Carson nodded and held out a second scan. This one looked much the same but there were several green spots, as though someone had gently flicked a paintbrush with green paint at the picture. “This was taken yesterday morning - after the sleepwalking. The green spots are a protein I colored so you could see better. They don’t show up in any earlier scans and I didn’t even really notice them until I saw this.” He pulled out a third scan.

Elizabeth put a hand to her mouth. “That can’t be good.” This scan was more than just speckled with green. There were small green dots everywhere, clumping together in spots.

“It’s not,” Carson agreed. “This was the scan I was taking when Dr. Zelenka called to borrow Colonel Sheppard earlier. Something had been nagging me about the earlier image and it wasn’t until after seeing this that I found the protein in the earlier one. It’s propagating at an alarming rate and seems to be concentrating in certain areas. And given this scan I took twenty minutes ago, we don’t have much time to stop it.”

He set the final picture face-up on her desk. Nearly the entire image was covered in green dots weaving together, concentrating in spaces and leaving others free. Horrified, Elizabeth picked it up. “Carson, do you know what it is?”

“That’s the weird part,” he told her. “This protein had to be coded for somewhere, so we looked back at John’s DNA. We know John has the ATA gene more strongly than anyone we know. Actually in his DNA the ATA gene has more base pairs than in, say, my ATA gene or anyone else we’ve found who has it naturally. Most of the proteins the ATA gene codes for are never actually transcribed in our bodies, but somehow the inhibitor for this protein has been removed from John’s DNA. I checked back and he used to have it - his DNA has been completely altered.”

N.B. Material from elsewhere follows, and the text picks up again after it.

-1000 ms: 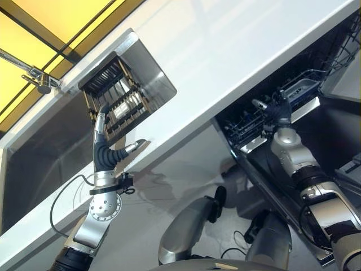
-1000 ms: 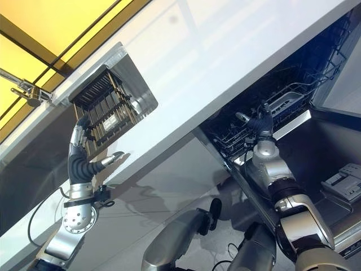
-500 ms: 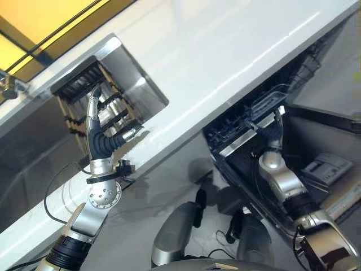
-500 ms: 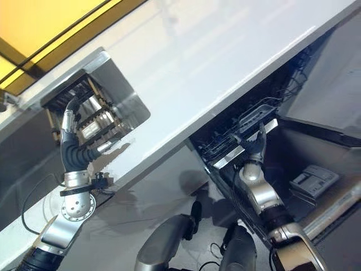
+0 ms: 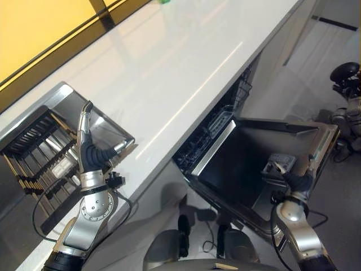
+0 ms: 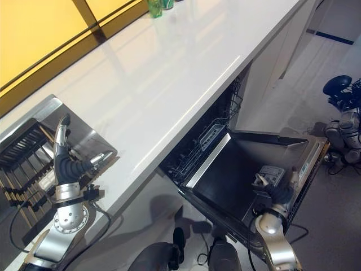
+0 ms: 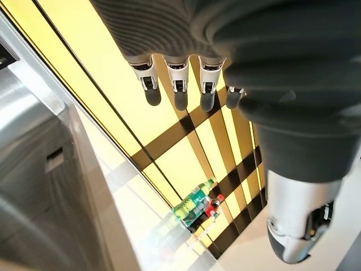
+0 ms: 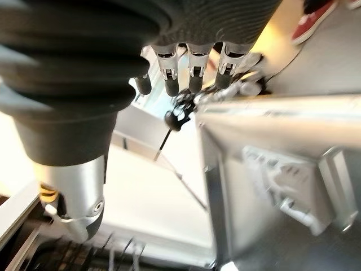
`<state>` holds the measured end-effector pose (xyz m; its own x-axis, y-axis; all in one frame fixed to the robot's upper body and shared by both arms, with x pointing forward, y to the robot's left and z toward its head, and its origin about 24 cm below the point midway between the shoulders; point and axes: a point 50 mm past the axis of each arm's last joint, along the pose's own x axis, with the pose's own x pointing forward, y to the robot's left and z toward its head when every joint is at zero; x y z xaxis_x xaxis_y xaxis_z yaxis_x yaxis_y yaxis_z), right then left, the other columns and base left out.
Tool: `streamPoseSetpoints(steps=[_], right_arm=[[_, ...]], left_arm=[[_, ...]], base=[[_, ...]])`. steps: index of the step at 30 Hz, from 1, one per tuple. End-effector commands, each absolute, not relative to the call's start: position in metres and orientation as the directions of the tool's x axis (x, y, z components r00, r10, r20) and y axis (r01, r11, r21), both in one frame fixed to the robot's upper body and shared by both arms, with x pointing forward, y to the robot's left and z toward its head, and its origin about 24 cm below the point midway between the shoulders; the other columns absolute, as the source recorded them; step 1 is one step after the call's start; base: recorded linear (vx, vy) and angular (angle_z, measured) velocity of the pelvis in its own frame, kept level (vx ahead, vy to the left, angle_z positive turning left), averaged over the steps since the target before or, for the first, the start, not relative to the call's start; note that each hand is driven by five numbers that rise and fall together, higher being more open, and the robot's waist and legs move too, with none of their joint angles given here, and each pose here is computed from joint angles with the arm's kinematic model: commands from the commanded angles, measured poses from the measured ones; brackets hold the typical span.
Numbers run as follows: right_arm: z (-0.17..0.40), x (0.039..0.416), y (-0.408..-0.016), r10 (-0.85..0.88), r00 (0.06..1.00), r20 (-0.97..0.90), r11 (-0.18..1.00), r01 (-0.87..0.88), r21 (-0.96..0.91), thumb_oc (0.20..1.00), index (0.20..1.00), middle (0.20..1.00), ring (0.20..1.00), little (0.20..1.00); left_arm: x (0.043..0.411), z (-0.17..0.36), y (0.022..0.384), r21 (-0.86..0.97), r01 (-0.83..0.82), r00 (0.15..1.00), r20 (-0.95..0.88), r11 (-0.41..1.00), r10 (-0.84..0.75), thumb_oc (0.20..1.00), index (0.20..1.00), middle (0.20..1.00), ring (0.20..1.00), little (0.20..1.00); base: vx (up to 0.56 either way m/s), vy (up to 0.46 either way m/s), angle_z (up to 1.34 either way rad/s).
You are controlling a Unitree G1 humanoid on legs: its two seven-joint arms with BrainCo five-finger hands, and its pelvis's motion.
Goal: Pick up plates and place into dishwasher.
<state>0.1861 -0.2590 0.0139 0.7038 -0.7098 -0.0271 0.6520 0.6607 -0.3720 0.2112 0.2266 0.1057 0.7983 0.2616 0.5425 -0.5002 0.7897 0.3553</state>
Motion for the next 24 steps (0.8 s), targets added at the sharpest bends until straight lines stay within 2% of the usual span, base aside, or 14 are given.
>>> streamPoseSetpoints(steps=[1,7,13,15,17,18,20,23,24], right_arm=[[0.034,0.179,-0.264,-0.687,0.722,0.076,0.666,0.668,-0.333,1.0,1.0,1.0,1.0,1.0],[0.028,0.15,-0.28,-0.749,0.659,0.062,0.614,0.727,-0.308,1.0,1.0,1.0,1.0,1.0],[-0.014,0.121,-0.291,-0.848,0.513,-0.133,0.53,0.817,-0.229,1.0,1.0,1.0,1.0,1.0],[-0.021,0.121,-0.29,-0.841,0.513,-0.173,0.541,0.811,-0.223,1.0,1.0,1.0,1.0,1.0],[-0.036,0.121,-0.285,-0.827,0.471,-0.307,0.523,0.844,-0.115,1.0,1.0,1.0,1.0,1.0],[-0.05,0.122,-0.28,-0.799,0.428,-0.422,0.471,0.882,0.002,1.0,1.0,1.0,1.0,1.0],[-0.064,0.128,-0.272,-0.744,0.416,-0.523,0.411,0.902,0.133,1.0,1.0,1.0,1.0,1.0],[-0.07,0.147,-0.261,-0.673,0.466,-0.574,0.346,0.885,0.312,1.0,1.0,1.0,1.0,1.0],[-0.069,0.157,-0.254,-0.636,0.508,-0.581,0.322,0.859,0.398,1.0,1.0,1.0,1.0,1.0]], left_arm=[[0.203,0.119,0.233,0.31,-0.556,0.73,0.625,0.771,0.275,1.0,1.0,1.0,1.0,1.0],[0.201,0.111,0.234,0.266,-0.579,0.723,0.605,0.771,0.334,1.0,1.0,1.0,1.0,1.0],[0.202,0.104,0.232,0.216,-0.609,0.7,0.599,0.763,0.389,1.0,1.0,1.0,1.0,1.0],[0.201,0.104,0.233,0.213,-0.624,0.692,0.598,0.752,0.405,1.0,1.0,1.0,1.0,1.0],[0.2,0.105,0.232,0.206,-0.638,0.678,0.608,0.742,0.413,1.0,1.0,1.0,1.0,1.0],[0.205,0.109,0.23,0.193,-0.64,0.663,0.628,0.744,0.407,1.0,1.0,1.0,1.0,1.0],[0.214,0.117,0.226,0.185,-0.633,0.654,0.648,0.751,0.392,1.0,1.0,1.0,1.0,1.0],[0.226,0.127,0.218,0.179,-0.615,0.656,0.656,0.768,0.373,1.0,1.0,1.0,1.0,1.0],[0.231,0.13,0.215,0.18,-0.608,0.662,0.653,0.774,0.368,1.0,1.0,1.0,1.0,1.0]], base=[[-0.06,0.008,-0.19],[-0.1,0.043,-0.31],[-0.12,0.023,-0.39],[-0.05,0.058,-0.37],[-0.13,0.091,-0.65],[-0.21,0.079,-0.54],[-0.17,0.076,-0.12],[-0.1,0.096,0.18],[-0.06,0.093,0.16]])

“So this could be something from the Ancients? Could it have been caused by something he ran into in the city?” Elizabeth asked.

“It’s possible, but somehow that doesn’t feel right,” Carson said. “At the moment I’m more concerned with finding some way to slow down its rate of replication, It’s altering the blood flow to his brain - which is what’s causing the seizures. I don’t know that this will kill him exactly, but I also don't know if we'll be able to repair whatever changes it's making.”

“How can we help?” Teyla asked.

Carson shook his head. “I have no idea, love. I’ve given him some inhibitors that I hope will slow it down but we can’t stop it completely.”

Elizabeth looked at the charts again. “You developed a gene therapy to give some of us the ATA gene. Could you use a similar process to recreate the inhibitor in John’s DNA?”

“It’s possible, but I don’t think John has the time it would take for us to develop it. And we don’t know if whatever removed the inhibitor is still in his system and would just do it again. I did find something else near his cerebellum I haven’t yet identified,” Carson told her.

“Excuse me, Dr. Weir?” Dr. Zelenka stood in the doorway to her office. His right wrist was enclosed in a cast and held to his body with a sling.

“Radek! Come in.” Elizabeth nodded to an empty chair that Dr. Zelenka refused. “How are you feeling?”

Dr. Zelenka looked down at his arm. “Okay. Dr. Beckett says the break is clean and should heal well. But…you wanted to know as soon as we found what the lab with broadcasted signal was for?”

“Yes.”

Dr. Zelenka took a step into the office and his next words sent a chill down Elizabeth’s spine. “It appears to have been a nanite research facility. From what we've cracked the signal is not words but Arusan base code.”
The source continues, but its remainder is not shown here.